= What is needed =
In the material below, list every line carrying the string "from".

= Dataset extract =
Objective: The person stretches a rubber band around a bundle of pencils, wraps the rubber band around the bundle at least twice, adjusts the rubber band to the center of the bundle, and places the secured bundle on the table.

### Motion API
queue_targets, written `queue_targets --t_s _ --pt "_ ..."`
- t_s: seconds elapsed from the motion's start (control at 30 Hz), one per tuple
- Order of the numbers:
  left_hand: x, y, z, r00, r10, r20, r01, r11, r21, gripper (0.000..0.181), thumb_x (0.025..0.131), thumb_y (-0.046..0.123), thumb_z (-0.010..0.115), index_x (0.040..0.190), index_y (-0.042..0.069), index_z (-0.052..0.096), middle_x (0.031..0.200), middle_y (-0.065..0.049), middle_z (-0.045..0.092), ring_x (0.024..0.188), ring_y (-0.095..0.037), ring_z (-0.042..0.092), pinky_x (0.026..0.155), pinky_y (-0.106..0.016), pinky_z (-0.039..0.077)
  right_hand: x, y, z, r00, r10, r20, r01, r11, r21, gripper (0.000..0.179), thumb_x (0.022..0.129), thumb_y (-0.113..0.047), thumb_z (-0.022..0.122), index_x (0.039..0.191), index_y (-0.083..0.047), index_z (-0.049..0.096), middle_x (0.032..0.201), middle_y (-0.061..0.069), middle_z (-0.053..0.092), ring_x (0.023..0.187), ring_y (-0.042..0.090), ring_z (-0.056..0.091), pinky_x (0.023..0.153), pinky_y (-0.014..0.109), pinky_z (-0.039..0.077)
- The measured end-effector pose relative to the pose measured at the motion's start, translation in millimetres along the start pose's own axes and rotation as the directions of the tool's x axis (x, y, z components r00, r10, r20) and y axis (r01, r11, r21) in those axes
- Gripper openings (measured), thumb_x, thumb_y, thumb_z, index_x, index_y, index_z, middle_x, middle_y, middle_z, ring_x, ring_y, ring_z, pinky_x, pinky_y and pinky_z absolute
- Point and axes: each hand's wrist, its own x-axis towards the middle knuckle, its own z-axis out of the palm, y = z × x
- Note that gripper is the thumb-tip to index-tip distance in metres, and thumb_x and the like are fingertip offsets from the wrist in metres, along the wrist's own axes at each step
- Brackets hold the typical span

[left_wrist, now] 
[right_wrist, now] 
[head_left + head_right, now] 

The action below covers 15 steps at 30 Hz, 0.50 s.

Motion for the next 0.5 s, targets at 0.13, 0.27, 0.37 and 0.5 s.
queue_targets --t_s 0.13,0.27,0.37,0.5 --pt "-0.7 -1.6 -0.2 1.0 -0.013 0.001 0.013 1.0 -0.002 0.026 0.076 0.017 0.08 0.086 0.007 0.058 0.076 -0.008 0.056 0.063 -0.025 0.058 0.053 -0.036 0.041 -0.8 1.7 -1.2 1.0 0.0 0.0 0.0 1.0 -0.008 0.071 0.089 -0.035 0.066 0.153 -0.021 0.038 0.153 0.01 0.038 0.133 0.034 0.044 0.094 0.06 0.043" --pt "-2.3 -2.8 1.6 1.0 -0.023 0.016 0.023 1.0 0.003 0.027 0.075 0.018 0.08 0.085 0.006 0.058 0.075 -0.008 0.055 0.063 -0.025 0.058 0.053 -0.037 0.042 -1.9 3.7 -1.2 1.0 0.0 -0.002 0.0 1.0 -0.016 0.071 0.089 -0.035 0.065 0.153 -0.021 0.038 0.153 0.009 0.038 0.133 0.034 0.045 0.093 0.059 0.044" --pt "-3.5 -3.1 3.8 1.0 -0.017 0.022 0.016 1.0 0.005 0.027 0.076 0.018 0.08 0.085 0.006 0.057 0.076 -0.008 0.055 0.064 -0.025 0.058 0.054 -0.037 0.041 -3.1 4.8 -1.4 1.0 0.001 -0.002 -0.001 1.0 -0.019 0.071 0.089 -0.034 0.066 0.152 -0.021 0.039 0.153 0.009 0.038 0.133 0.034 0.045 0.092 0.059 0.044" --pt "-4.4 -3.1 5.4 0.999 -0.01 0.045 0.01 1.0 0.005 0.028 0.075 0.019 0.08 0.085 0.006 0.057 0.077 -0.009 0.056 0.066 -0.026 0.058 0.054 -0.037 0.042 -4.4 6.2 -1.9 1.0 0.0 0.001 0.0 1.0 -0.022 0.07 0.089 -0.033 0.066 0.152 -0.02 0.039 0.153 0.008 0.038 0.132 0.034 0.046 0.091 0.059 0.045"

= Solution for this task =
- t_s: seconds elapsed from the motion's start (control at 30 Hz), one per tuple
- Note that gripper is the thumb-tip to index-tip distance in metres, and thumb_x and the like are fingertip offsets from the wrist in metres, along the wrist's own axes at each step

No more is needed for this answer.